Black Curators Taking the Helm in the United States and Europe

photo credit: posted on

Last year, I posted a report on my Arts and Culture Connection blog about the Diversifying Art Museum Leadership Initiative (DAMLI), a program established as the result of a joint venture between the Ford Foundation and the Walton Family Foundation, to diversify curatorial and management staff at art museums across the United States. Twenty institutions are participating in the program—18 at urban-area museums across the country and two at Historically Black Colleges and Universities (HBCUs).

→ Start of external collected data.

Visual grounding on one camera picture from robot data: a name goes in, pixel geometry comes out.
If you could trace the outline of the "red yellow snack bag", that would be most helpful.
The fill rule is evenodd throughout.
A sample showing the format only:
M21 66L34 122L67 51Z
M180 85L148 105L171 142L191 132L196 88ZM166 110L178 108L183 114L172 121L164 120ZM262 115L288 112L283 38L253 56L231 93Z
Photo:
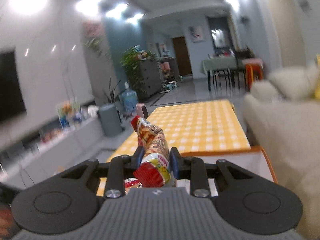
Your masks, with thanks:
M175 187L176 179L171 171L169 147L163 130L140 116L136 116L131 125L144 154L133 177L125 180L125 192L140 187Z

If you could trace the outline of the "grey trash bin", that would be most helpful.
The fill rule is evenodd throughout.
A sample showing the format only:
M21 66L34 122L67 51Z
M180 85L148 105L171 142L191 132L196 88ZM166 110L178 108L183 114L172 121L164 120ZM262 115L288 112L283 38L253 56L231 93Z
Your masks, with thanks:
M99 107L98 117L106 137L115 137L123 131L121 119L114 103Z

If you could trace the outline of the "pink space heater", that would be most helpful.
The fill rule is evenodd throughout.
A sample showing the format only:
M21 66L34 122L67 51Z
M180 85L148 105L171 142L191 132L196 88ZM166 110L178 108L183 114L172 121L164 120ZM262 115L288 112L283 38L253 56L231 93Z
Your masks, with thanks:
M148 113L148 110L146 108L146 105L144 105L143 103L137 103L136 104L136 112L137 112L137 115L144 118L144 119L147 119L148 116L149 116L149 113Z

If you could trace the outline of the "blue water jug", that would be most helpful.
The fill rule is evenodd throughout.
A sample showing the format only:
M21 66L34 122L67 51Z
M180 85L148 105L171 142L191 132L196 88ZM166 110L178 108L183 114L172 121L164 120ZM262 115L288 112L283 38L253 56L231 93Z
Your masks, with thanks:
M136 111L136 104L138 103L137 93L132 90L129 83L124 83L125 89L120 94L120 100L123 104L124 111L126 113L134 113Z

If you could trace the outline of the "small spiky potted plant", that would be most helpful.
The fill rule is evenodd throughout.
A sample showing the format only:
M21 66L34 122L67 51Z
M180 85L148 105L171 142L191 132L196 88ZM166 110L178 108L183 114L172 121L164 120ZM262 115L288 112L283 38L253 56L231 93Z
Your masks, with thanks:
M119 80L116 85L112 85L112 78L109 79L108 83L108 91L104 91L104 96L106 98L107 103L115 104L117 101L119 101L119 93L117 93L117 88L120 84L121 80Z

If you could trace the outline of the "orange white cardboard box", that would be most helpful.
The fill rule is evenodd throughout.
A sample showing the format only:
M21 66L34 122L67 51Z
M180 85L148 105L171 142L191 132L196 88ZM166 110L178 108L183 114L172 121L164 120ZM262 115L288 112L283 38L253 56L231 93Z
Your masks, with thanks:
M278 199L278 185L226 159L214 164L201 158L182 157L181 179L189 179L190 190L183 187L171 188L171 195L177 198L188 196L197 199Z

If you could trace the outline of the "colourful picture board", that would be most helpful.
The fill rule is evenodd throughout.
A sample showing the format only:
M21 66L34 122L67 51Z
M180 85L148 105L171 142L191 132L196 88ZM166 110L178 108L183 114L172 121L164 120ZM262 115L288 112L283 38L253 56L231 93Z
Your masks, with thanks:
M80 113L80 105L76 100L64 101L56 105L59 122L63 130L74 126L77 114Z

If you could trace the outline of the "grey drawer cabinet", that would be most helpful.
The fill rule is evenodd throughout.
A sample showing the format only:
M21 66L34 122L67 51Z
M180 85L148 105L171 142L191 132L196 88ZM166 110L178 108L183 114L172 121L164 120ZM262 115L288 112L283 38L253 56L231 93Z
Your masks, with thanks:
M147 99L159 92L162 88L158 64L154 60L142 60L139 62L142 74L142 99Z

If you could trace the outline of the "brown wooden door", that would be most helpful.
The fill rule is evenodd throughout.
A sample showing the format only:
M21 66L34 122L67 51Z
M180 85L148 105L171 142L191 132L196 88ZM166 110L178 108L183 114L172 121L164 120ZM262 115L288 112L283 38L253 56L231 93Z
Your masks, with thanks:
M191 64L184 36L172 39L176 61L181 76L192 75Z

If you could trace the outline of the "large green houseplant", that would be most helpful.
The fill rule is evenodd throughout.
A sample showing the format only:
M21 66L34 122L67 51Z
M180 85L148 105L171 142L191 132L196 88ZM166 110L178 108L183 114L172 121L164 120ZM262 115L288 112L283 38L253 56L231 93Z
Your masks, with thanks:
M139 99L146 97L143 74L140 70L140 63L145 60L155 61L156 55L149 50L142 50L140 46L134 46L123 52L120 61L127 76L127 81L130 87L137 93Z

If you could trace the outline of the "green covered dining table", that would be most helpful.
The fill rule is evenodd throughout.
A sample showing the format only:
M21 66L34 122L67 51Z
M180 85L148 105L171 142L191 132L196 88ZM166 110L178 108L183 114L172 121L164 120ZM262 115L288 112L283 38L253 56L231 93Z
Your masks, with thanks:
M235 87L236 83L240 88L240 74L245 77L245 67L241 60L233 56L215 57L212 59L202 60L200 72L207 77L208 90L211 86L217 86L217 74L222 73L225 80L231 87Z

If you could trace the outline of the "beige sofa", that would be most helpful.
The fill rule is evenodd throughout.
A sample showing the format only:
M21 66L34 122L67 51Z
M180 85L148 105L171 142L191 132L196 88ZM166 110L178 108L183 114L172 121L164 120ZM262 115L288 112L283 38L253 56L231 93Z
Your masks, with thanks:
M262 146L278 183L303 203L297 228L319 239L319 100L314 93L319 66L284 67L255 81L244 97L244 121Z

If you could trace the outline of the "white tv cabinet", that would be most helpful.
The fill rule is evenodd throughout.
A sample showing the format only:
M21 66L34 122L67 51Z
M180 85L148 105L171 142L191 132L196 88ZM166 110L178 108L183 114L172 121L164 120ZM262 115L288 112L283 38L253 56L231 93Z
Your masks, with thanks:
M20 154L9 168L1 172L1 183L20 189L37 184L57 174L60 168L78 163L103 135L100 120L90 118L56 139Z

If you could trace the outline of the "orange stool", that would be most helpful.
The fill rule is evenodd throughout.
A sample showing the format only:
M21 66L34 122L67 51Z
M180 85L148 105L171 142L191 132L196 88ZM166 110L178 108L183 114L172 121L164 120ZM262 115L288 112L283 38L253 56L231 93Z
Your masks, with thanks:
M260 81L264 78L262 66L255 63L245 64L246 85L250 90L255 81Z

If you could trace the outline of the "black television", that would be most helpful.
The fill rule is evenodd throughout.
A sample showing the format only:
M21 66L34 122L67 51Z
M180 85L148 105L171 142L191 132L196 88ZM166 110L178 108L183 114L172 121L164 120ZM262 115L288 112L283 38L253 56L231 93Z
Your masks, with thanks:
M26 112L16 67L15 49L1 51L1 122Z

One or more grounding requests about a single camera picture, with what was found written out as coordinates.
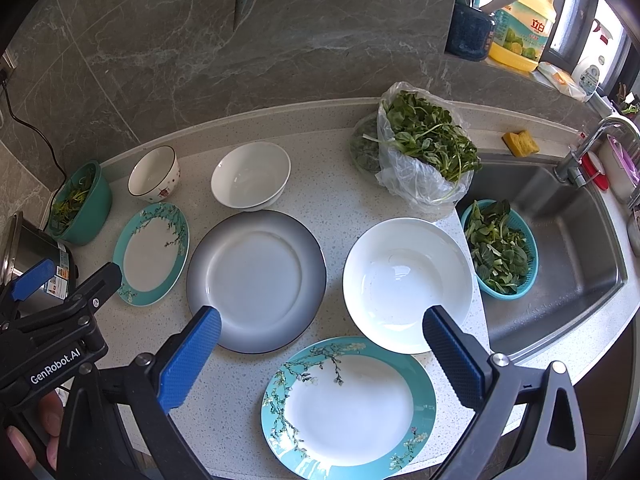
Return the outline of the small teal floral plate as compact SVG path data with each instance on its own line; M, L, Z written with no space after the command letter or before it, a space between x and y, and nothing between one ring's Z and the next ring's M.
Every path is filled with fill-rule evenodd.
M189 223L176 205L160 202L138 211L114 248L113 261L122 271L119 297L133 307L163 299L180 278L189 246Z

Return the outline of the white deep plate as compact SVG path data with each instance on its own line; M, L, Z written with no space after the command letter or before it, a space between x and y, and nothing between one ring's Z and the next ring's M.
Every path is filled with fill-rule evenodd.
M343 271L347 311L364 336L401 354L430 351L423 315L443 307L458 323L469 313L475 278L460 246L417 218L372 226L350 250Z

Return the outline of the grey gradient dinner plate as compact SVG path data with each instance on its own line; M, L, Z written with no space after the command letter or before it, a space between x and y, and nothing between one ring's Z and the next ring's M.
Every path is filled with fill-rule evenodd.
M190 310L217 309L219 344L259 354L278 350L310 325L326 291L326 260L306 226L261 210L222 220L198 243L186 277Z

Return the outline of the white bowl red flowers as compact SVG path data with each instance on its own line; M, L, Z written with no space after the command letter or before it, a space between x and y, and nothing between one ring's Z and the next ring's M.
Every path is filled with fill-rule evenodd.
M145 203L159 203L175 191L180 180L176 151L159 146L137 162L128 179L128 192Z

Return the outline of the white ceramic bowl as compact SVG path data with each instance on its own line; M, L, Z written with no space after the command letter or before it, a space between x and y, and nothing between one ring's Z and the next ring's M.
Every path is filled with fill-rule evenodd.
M280 198L291 170L290 155L280 145L247 143L218 162L210 188L221 205L239 211L258 211Z

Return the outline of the stainless steel cooker pot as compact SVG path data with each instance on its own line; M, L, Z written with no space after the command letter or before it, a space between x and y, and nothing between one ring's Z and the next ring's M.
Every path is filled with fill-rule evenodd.
M54 277L21 303L21 316L62 304L76 289L78 269L70 248L34 226L21 211L12 214L1 237L1 286L43 259L55 264Z

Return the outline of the green bowl with vegetables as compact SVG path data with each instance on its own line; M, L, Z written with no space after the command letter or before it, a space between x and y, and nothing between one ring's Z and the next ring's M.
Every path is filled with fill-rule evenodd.
M75 246L92 242L110 214L112 191L102 167L86 162L65 182L52 200L46 232Z

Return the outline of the teal colander with greens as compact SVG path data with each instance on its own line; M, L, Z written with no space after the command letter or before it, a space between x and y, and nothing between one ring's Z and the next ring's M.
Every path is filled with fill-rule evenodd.
M538 247L507 200L474 200L461 217L480 289L498 300L523 298L538 274Z

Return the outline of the stainless steel sink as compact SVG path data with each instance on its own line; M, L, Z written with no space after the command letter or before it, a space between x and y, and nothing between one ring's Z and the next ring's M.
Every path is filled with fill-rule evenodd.
M556 180L547 157L485 154L460 200L508 200L533 231L538 274L521 299L482 295L490 348L521 361L551 346L613 298L628 274L600 190Z

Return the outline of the chrome faucet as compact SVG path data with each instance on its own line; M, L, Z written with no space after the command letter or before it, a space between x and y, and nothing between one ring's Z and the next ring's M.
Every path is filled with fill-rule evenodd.
M576 188L582 188L587 180L580 169L580 162L602 134L605 133L629 133L631 139L639 140L638 127L628 118L620 115L611 115L603 118L597 127L588 133L577 145L571 148L567 155L555 166L555 177L561 183L570 183Z

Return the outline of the plastic bag of greens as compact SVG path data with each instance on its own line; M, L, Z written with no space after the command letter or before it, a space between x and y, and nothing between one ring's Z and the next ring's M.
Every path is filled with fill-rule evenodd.
M480 154L457 107L396 82L349 140L356 168L427 219L448 216L480 171Z

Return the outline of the yellow sponge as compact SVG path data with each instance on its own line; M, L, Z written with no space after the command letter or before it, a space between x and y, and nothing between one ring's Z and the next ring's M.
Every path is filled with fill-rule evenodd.
M527 130L507 132L502 140L511 154L516 158L524 158L539 152L539 146Z

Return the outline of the red round brush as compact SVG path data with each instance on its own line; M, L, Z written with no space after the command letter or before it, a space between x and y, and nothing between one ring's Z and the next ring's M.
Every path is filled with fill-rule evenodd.
M608 177L605 174L602 162L596 154L589 151L587 154L582 156L580 164L587 174L587 182L593 182L601 191L607 191L610 188Z

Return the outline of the dark blue utensil holder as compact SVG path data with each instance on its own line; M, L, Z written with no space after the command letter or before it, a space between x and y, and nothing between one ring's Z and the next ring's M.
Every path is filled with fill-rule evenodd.
M480 62L488 58L494 38L496 20L464 3L456 3L452 11L446 51L467 61Z

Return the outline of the yellow dish soap bottle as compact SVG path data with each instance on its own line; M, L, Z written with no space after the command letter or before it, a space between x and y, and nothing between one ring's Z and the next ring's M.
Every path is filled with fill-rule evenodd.
M524 73L536 70L556 18L553 0L516 0L495 12L489 57Z

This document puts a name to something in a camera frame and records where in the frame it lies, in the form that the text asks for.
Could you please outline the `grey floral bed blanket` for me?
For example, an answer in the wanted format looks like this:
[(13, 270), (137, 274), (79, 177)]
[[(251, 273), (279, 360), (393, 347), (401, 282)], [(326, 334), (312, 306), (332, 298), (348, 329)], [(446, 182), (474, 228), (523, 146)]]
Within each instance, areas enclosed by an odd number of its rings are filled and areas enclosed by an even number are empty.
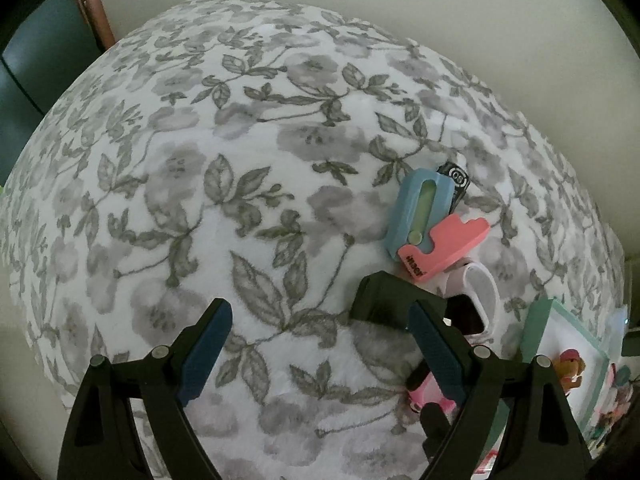
[(66, 408), (90, 358), (170, 344), (217, 297), (233, 328), (190, 423), (227, 479), (415, 479), (412, 338), (350, 322), (399, 185), (471, 179), (472, 252), (513, 356), (530, 305), (597, 339), (624, 251), (568, 160), (484, 82), (412, 40), (314, 6), (189, 0), (130, 32), (44, 116), (1, 196), (29, 347)]

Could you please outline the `dark teal cabinet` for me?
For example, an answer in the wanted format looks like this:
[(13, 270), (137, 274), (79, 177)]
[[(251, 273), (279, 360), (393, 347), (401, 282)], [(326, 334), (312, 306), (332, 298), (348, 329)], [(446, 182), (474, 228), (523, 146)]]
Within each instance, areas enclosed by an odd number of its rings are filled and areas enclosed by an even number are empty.
[(103, 52), (85, 0), (17, 0), (1, 13), (1, 181), (35, 128)]

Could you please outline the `black toy express car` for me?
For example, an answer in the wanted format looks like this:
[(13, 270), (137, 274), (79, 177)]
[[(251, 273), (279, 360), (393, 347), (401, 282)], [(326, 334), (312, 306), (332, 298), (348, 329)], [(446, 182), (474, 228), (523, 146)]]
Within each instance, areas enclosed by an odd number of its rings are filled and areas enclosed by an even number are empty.
[(454, 162), (445, 162), (437, 169), (439, 174), (454, 181), (454, 195), (452, 196), (449, 212), (452, 214), (465, 196), (470, 185), (470, 178), (466, 171)]

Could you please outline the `teal rimmed white tray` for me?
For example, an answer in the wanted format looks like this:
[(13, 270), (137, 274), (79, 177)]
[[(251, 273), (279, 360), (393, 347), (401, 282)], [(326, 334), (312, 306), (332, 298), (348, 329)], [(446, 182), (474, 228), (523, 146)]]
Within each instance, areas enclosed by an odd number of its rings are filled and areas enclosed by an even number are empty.
[(534, 301), (525, 310), (524, 322), (513, 328), (506, 326), (503, 315), (503, 309), (495, 310), (488, 332), (480, 339), (502, 344), (499, 356), (518, 363), (546, 356), (559, 377), (575, 422), (586, 436), (610, 365), (600, 342), (556, 299)]

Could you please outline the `brown puppy toy pink hat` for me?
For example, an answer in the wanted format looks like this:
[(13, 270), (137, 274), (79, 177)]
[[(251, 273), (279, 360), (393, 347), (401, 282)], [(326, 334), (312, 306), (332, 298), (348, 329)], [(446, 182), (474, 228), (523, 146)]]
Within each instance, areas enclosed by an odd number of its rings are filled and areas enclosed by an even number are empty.
[(582, 374), (586, 369), (586, 363), (576, 349), (563, 351), (553, 362), (553, 368), (566, 394), (582, 385)]

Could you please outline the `white smartwatch with band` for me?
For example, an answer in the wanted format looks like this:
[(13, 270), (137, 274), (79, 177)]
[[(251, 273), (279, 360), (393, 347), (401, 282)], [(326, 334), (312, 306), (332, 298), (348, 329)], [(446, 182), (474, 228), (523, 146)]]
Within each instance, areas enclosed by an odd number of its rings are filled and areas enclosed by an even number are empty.
[(469, 341), (490, 339), (499, 307), (497, 284), (479, 261), (463, 258), (428, 284), (444, 300), (438, 316)]

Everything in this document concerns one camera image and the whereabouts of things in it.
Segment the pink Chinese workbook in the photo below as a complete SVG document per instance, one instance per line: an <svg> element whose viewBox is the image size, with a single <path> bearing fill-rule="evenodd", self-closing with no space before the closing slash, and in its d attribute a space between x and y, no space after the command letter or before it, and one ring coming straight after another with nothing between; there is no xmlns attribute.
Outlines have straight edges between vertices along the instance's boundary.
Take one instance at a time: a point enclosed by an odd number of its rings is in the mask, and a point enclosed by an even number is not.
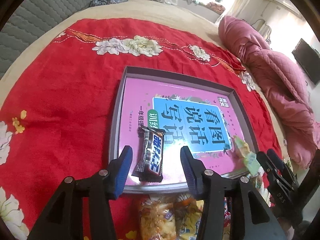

Darren Walker, president of the Ford Foundation, said the following about this joint venture: “The arts play an essential role in our society by inspiring people of all ages to dream and to imagine new possibilities for themselves, their communities, and the world. To ensure the future health and vibrancy of the arts in America, we need more arts leaders who understand and relate to the deeply varied perspectives and life experiences that weave the rich fabric of our nation,”

Now there’s more news: I recently read on the Culture Type blog, that at there are “28 Art Curators to Watch,” who are of African-American and African descent. These newly appointed arts leaders will personify what Darren Walker described—they’ll bring their “varied perspectives and life experiences” and “imagine new possibilities” for their communities and the world.

According to the blog post, which I highly urge you to read, these recently appointed curators will be working at major art institutions throughout the United States and Europe and contributing to the mounting of major exhibitions, biennials, special shows and/or art fairs. The Culture Type post includes photographs and brief biographies about each one of them, as well as related links.

According to a New York Times report last year, museums and cultural institutions are beginning to recognize that they will need to be able to respond to the nation’s changing demographics. Consequently, they are teaming up with foundations and universities to ensure that the next generation of curators, conservators, educators and leaders includes people of color. According to a Mellon Foundation report cited in the article, African-Americans currently represent only four percent of the people in these positions, and Latinx represent 3 percent..

Clearly, we still have a very long way to go. But I believe it’s important to make note of and celebrate every step that advances our efforts to achieve diversity, equity, inclusion and access to culture and the arts.